## Records shown
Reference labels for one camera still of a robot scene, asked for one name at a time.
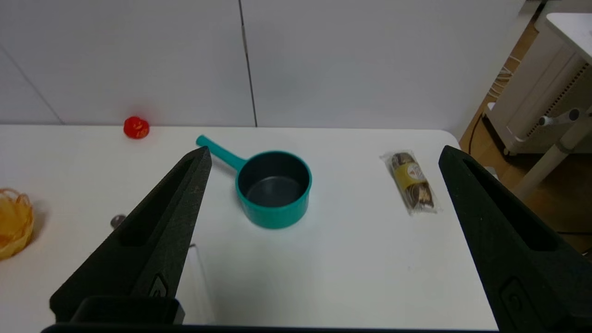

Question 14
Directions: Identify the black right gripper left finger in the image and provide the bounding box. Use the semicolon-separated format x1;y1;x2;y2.
50;146;212;323

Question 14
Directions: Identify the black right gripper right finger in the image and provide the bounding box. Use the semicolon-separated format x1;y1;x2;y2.
438;145;592;333

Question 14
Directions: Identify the teal saucepan with handle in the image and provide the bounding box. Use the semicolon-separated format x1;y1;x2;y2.
196;135;313;229

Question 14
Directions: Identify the yellow wicker basket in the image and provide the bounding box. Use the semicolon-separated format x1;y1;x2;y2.
0;188;35;260

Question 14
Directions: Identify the white side table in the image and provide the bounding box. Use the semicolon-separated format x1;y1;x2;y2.
511;13;592;200

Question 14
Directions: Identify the red toy pepper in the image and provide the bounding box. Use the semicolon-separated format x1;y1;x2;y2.
123;116;150;139

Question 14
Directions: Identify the wrapped brown snack bar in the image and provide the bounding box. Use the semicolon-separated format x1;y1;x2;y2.
380;150;439;216

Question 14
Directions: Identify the white perforated appliance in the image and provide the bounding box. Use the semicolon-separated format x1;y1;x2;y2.
483;28;592;155

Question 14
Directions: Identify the black floor cable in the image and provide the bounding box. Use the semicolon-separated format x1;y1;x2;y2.
468;112;485;154

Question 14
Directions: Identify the white cable bundle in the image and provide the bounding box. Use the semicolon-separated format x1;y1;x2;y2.
488;55;516;99

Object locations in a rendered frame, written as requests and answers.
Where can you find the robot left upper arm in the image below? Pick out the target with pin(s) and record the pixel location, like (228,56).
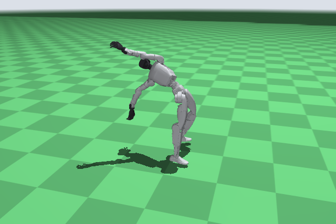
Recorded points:
(152,57)

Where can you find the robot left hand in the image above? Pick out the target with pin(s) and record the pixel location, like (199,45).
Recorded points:
(117,45)

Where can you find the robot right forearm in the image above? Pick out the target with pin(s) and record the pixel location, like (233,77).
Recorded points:
(135,98)

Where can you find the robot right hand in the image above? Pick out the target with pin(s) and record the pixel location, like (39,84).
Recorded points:
(131,113)

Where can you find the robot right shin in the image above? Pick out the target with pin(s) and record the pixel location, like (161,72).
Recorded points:
(177,139)

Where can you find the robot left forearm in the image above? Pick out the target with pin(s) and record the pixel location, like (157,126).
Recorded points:
(133,52)

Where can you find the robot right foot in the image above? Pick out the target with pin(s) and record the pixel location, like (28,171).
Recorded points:
(178,160)

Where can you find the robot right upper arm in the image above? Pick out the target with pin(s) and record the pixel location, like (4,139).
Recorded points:
(144,86)

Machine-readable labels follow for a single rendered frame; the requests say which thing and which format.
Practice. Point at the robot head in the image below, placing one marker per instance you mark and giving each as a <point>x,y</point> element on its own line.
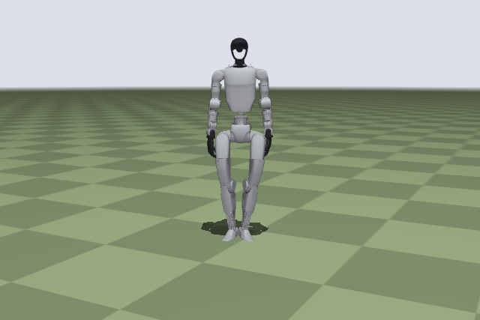
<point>239,44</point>

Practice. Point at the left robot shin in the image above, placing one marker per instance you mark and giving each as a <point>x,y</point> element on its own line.
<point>248,205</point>

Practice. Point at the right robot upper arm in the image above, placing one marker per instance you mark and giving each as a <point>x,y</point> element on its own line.
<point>217,77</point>

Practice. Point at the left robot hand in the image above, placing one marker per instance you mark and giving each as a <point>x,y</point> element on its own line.
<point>268,137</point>

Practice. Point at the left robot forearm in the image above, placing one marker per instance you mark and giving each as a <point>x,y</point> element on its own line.
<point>267,119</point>

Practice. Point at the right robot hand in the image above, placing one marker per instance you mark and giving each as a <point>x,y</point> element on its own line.
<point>210,143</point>

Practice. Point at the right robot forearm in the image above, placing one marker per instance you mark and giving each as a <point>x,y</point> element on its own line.
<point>212,120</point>

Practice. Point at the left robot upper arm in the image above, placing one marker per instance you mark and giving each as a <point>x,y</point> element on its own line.
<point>262,75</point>

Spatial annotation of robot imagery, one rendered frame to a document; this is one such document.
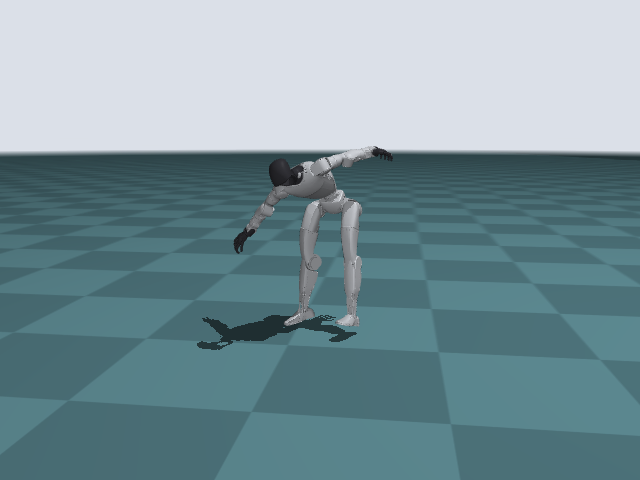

## Problem to solve
Repeat each record exactly, with the pictures left out.

## The answer
Reference labels for one camera still of a robot scene, asked for one name at a time.

Question 14
Directions: Identify the black right gripper left finger in the image and provide the bounding box. Use the semicolon-separated format x1;y1;x2;y2.
50;146;212;323

Question 14
Directions: Identify the black right gripper right finger in the image and provide the bounding box. Use the semicolon-separated format x1;y1;x2;y2.
438;145;592;333

Question 14
Directions: Identify the teal saucepan with handle in the image and provide the bounding box. Use the semicolon-separated format x1;y1;x2;y2.
196;135;313;229

Question 14
Directions: Identify the yellow wicker basket in the image and provide the bounding box. Use the semicolon-separated format x1;y1;x2;y2.
0;188;35;260

Question 14
Directions: Identify the white side table in the image and provide the bounding box. Use the semicolon-separated format x1;y1;x2;y2.
511;13;592;200

Question 14
Directions: Identify the red toy pepper in the image and provide the bounding box. Use the semicolon-separated format x1;y1;x2;y2.
123;116;150;139

Question 14
Directions: Identify the wrapped brown snack bar in the image and provide the bounding box. Use the semicolon-separated format x1;y1;x2;y2.
380;150;439;216

Question 14
Directions: Identify the white perforated appliance in the image and provide the bounding box. Use the semicolon-separated format x1;y1;x2;y2.
483;28;592;155

Question 14
Directions: Identify the black floor cable in the image and provide the bounding box. Use the semicolon-separated format x1;y1;x2;y2.
468;112;485;154

Question 14
Directions: Identify the white cable bundle in the image and provide the bounding box. Use the semicolon-separated format x1;y1;x2;y2.
488;55;516;99

Object locations in a rendered frame, written as requests and answers.
Where can you find the robot left upper arm in the image below? Pick out the target with pin(s) and record the pixel location, like (228,56).
Recorded points:
(152,57)

Where can you find the robot left hand in the image above? Pick out the target with pin(s) and record the pixel location, like (199,45).
Recorded points:
(117,45)

Where can you find the robot right forearm in the image above? Pick out the target with pin(s) and record the pixel location, like (233,77).
Recorded points:
(135,98)

Where can you find the robot right hand in the image above? Pick out the target with pin(s) and record the pixel location, like (39,84).
Recorded points:
(131,113)

Where can you find the robot right shin in the image above? Pick out the target with pin(s) and record the pixel location, like (161,72).
Recorded points:
(177,139)

Where can you find the robot left forearm in the image above? Pick out the target with pin(s) and record the pixel location, like (157,126).
Recorded points:
(133,52)

Where can you find the robot right foot in the image above? Pick out the target with pin(s) and record the pixel location, like (28,171).
Recorded points:
(178,160)

Where can you find the robot right upper arm in the image above? Pick out the target with pin(s) and record the pixel location, like (4,139).
Recorded points:
(144,86)

Machine-readable labels follow for a single rendered frame; the requests say which thing and which format.
Practice. Point at the robot head in the image below, placing one marker per instance you mark and giving each as a <point>x,y</point> element on its own line.
<point>239,44</point>

Practice. Point at the left robot shin in the image above, placing one marker per instance you mark and giving each as a <point>x,y</point> element on its own line.
<point>248,205</point>

Practice. Point at the right robot upper arm in the image above, placing one marker per instance you mark and giving each as a <point>x,y</point> element on its own line.
<point>217,77</point>

Practice. Point at the left robot hand in the image above, placing one marker per instance you mark and giving each as a <point>x,y</point> element on its own line.
<point>268,137</point>

Practice. Point at the left robot forearm in the image above, placing one marker per instance you mark and giving each as a <point>x,y</point> element on its own line.
<point>267,119</point>

Practice. Point at the right robot hand in the image above, placing one marker per instance you mark and giving each as a <point>x,y</point> element on its own line.
<point>210,143</point>

Practice. Point at the right robot forearm in the image above, placing one marker per instance you mark and giving each as a <point>x,y</point> element on its own line.
<point>212,120</point>

Practice. Point at the left robot upper arm in the image above, placing one marker per instance you mark and giving each as a <point>x,y</point> element on its own line.
<point>262,75</point>

Spatial annotation of robot imagery, one rendered frame to a document; this is one such document.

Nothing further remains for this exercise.